Sugar alcohols are a type of sweetener. They are used in foods labeled "sugar-free" or "no sugar added."

You'll find them in:

  • Chewing gum.
  • Toothpaste.
  • Mouthwash.

You'll also find them in sugar-free foods, such as:

  • Candies.
  • Cookies.
  • Soft drinks.

Small amounts are found naturally in plant foods, such as berries and fruits.

Common names for sugar alcohols are erythritol, glycerol, isomalt, lactitol, maltitol, mannitol, sorbitol, xylitol, and hydrogenated starch hydrolysates (HSH).
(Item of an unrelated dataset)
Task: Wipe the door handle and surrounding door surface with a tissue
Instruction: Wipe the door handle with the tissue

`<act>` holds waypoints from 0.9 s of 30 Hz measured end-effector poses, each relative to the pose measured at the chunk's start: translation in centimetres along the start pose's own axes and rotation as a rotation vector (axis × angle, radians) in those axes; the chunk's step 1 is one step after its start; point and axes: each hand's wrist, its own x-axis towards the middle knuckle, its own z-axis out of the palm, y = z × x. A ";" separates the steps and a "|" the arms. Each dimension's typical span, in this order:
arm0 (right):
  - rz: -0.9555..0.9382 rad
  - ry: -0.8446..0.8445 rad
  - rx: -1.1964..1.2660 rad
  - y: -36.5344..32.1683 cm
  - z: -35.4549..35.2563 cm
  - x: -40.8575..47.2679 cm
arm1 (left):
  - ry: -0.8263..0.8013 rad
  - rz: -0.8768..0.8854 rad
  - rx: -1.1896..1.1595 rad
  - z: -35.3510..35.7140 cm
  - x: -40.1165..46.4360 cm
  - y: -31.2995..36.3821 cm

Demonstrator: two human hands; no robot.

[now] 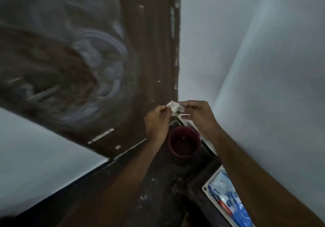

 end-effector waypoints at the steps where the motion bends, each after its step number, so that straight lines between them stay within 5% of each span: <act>1: -0.034 -0.042 -0.030 -0.9 2.0 0.7 | 0.041 0.023 0.003 -1.9 0.6 0.8; 12: -0.268 -0.136 -0.233 -5.4 21.4 4.0 | 0.209 0.143 0.167 -20.8 3.0 1.5; 18: -0.315 -0.129 -0.295 -7.7 31.0 5.5 | 0.262 0.127 -0.061 -30.6 6.5 1.2; 23: -0.496 -0.159 -0.512 -8.5 38.0 6.7 | 0.311 0.151 -0.111 -35.9 9.5 0.3; 27: -0.445 -0.178 -0.547 -8.0 42.2 7.7 | 0.348 0.142 -0.072 -39.0 11.6 -1.3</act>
These sweeteners turn to glucose more slowly and don't cause sudden increases in blood sugar. But if you eat too much of them, they can cause diarrhea, bloating, and even weight gain.

Carbs and calories in sugar alcohols

Even though a food is "sugar-free," it still has carbohydrate and calories. Sugar alcohols have about half to a third fewer calories than sugar.

If you have diabetes, read food labels closely. Look for the amount of carbs in each serving of food that has sugar alcohol.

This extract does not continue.